—Quand je vous disais qu’il lui était arrivé quelque chose d’heureux!

Puis son regard se tourna vers la muraille où étaient suspendus les signes de ses grandeurs détruites, et il fit un geste de la main comme pour éloigner le témoin d’une douleur qu’il s’efforçait de vaincre.

—Ce n’est pas lui que je plains; ce n’est qu’un homme de moins.—Ce n’est pas moi; qu’ai-je à perdre? Mais ma fille, ma fille infortunée! je serai la victime de cette infâme machination; et que deviendra-t-elle si on lui enlève son père?

Il se retourna vivement vers Ordener.

—Comment est-il mort? où l’avez-vous vu?

—Je l’ai vu au Spladgest; on ne sait s’il est mort d’un suicide ou d’un assassinat.

—Voici maintenant l’important.

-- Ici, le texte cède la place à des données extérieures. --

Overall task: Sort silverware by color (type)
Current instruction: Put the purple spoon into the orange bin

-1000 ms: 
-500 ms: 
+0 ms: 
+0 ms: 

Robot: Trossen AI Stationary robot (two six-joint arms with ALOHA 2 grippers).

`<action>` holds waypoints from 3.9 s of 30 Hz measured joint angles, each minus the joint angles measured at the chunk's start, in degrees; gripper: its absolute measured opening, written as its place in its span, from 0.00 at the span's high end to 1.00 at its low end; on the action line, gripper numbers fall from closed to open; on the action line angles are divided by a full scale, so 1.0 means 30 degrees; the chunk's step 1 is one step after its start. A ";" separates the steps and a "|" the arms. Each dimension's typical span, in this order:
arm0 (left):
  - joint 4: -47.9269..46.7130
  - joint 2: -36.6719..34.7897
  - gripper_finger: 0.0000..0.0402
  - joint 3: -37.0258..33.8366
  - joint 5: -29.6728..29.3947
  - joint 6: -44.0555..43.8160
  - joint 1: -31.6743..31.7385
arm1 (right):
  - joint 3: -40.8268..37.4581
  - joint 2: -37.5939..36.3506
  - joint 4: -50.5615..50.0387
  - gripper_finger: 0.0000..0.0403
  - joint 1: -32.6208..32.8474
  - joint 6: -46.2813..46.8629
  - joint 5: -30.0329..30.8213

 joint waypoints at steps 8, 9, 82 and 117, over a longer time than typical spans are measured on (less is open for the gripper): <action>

S’il a été assassiné, je sais d’où le coup part; alors tout est perdu. Il m’apportait les preuves du complot qu’ils trament contre moi; ces preuves auraient pu me sauver et les perdre. Ils ont su les détruire!—Malheureuse Éthel!

—Seigneur comte, dit Ordener en saluant, je vous dirai demain s’il a été assassiné.

Schumacker, sans répondre, suivit Ordener qui sortait, d’un regard où se peignait le calme du désespoir, plus effrayant que le calme de la mort.

Ordener était dans l’antichambre solitaire du prisonnier, sans savoir de quel côté se diriger. La soirée était avancée et la salle obscure; il ouvrit une porte au hasard et se trouva dans un immense corridor, éclairé seulement par la lune, qui courait rapidement à travers de pâles nuées. Ses lueurs nébuleuses tombaient par intervalles sur les vitraux étroits et élevés, et dessinaient sur la muraille opposée comme une longue procession de fantômes, qui apparaissait et disparaissait simultanément dans les profondeurs de la galerie. Le jeune homme se signa lentement, et marcha vers une lumière rougeâtre qui brillait faiblement à l’extrémité du corridor.